しかし、青年魔術師の顔には、さして大きな絶望の色はない。
聖杯戦争を勝ち残るため、その実情を少しでもより正確に把握していこう。そのために新たな情報や状況を基に、幾度も幾重も考察を重ねてみせよう。
その先に、ライダーの能力があれば、必ず勝利への道筋は立つはずだ。
過信はしていない。だが、ロミウスは己の能力と、己がサーヴァントの能力を信じて疑わない。
「何、警戒し過ぎるくらいで丁度いいさ──」
そう青年魔術師は独りごつ。それもすべて愛しい女性のためだ。
「────あ」
ロミウスの傍らにあった絶世の美女の顔が、光に照らされる。
「……タイムアップ、か」
その光源。それは魔術回路なき常人には、不可視の鮮やかな光──。
その光の正体とは、夜空に上がった魔術による信号弾に他ならない。
停戦を知らせる一射目に続き、集合を呼びかける二射目。
二つの色が、夜に散り拡がる。
「……嫌に時間に正確だな」
懐中時計を確認して、ロミウスは呟いた。
今頃、夏川教会の正門前の広場では、あの光を新監督役と愛しい女性が見上げているのだろう。
光を見上げたアーチャーに、近づく二つの影があった。
「……魔力による信号弾、って、あれって……」
「──里子、無事でしたか」
腹部を押さえ、苦痛の汗を浮かべながら、どうにか足を運ぶ少女と。

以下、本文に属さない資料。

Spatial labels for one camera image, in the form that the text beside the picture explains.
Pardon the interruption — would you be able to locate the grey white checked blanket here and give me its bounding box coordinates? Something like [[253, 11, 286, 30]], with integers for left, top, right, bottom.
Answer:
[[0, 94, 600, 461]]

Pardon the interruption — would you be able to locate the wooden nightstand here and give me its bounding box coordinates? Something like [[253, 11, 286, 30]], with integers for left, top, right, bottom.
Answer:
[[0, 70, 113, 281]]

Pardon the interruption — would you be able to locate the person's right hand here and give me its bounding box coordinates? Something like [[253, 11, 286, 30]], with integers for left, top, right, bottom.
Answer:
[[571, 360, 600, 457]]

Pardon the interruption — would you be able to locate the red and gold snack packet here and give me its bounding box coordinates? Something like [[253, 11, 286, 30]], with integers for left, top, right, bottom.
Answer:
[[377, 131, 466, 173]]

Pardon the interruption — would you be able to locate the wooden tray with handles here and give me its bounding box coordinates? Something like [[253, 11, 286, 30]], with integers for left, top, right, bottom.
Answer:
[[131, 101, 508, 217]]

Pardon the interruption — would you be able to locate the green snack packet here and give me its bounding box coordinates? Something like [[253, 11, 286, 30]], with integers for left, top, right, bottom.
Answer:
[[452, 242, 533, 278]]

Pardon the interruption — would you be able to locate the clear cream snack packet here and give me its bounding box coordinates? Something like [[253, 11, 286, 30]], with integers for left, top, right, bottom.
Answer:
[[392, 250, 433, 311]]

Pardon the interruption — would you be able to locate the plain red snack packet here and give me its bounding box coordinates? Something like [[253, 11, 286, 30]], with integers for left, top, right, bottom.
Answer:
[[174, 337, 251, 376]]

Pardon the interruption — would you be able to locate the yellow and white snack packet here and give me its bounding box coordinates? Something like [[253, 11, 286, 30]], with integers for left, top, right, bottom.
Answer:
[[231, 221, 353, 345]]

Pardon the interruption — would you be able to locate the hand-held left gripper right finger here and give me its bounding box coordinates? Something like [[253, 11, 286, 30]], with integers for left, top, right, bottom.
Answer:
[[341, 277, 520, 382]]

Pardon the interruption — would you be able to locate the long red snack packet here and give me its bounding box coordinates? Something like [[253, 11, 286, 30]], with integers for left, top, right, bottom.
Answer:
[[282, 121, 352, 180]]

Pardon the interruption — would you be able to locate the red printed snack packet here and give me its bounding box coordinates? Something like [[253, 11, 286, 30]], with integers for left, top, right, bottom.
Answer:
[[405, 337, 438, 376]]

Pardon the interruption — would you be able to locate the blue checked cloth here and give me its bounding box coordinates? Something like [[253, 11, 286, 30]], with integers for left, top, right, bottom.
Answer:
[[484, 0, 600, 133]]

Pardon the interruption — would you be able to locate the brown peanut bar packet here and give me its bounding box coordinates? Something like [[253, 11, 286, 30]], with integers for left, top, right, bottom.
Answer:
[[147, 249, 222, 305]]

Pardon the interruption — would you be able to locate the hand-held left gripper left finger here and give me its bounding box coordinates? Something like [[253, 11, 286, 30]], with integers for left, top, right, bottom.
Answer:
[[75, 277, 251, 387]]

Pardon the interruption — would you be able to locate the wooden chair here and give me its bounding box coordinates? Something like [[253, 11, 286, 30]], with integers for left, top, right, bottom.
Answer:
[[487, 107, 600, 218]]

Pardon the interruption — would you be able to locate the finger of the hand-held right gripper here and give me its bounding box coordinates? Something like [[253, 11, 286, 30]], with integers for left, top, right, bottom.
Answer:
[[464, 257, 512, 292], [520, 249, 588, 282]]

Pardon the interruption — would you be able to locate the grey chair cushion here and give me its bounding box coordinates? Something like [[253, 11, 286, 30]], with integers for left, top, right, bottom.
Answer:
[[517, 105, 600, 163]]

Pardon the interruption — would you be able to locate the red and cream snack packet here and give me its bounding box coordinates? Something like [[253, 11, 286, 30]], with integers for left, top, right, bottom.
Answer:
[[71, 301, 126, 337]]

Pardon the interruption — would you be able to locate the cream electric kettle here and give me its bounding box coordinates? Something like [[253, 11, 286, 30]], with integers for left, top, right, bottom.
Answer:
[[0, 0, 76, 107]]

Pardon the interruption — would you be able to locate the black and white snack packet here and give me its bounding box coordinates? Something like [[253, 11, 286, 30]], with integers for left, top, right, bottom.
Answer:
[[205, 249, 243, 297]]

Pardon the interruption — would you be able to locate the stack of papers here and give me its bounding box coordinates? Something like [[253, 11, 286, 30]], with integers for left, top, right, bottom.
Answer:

そして、その後ろを悠々と闊歩する剣の英霊である。
「それで里子。あれがどうかしたのですか?」
「一時停戦と聖杯戦争のマスターに対する集合の呼びかけ、みたいです……」
困惑を浮かべた、アーチャーたちと再び合流したセイバーのマスターは、その信号をそう解析していた。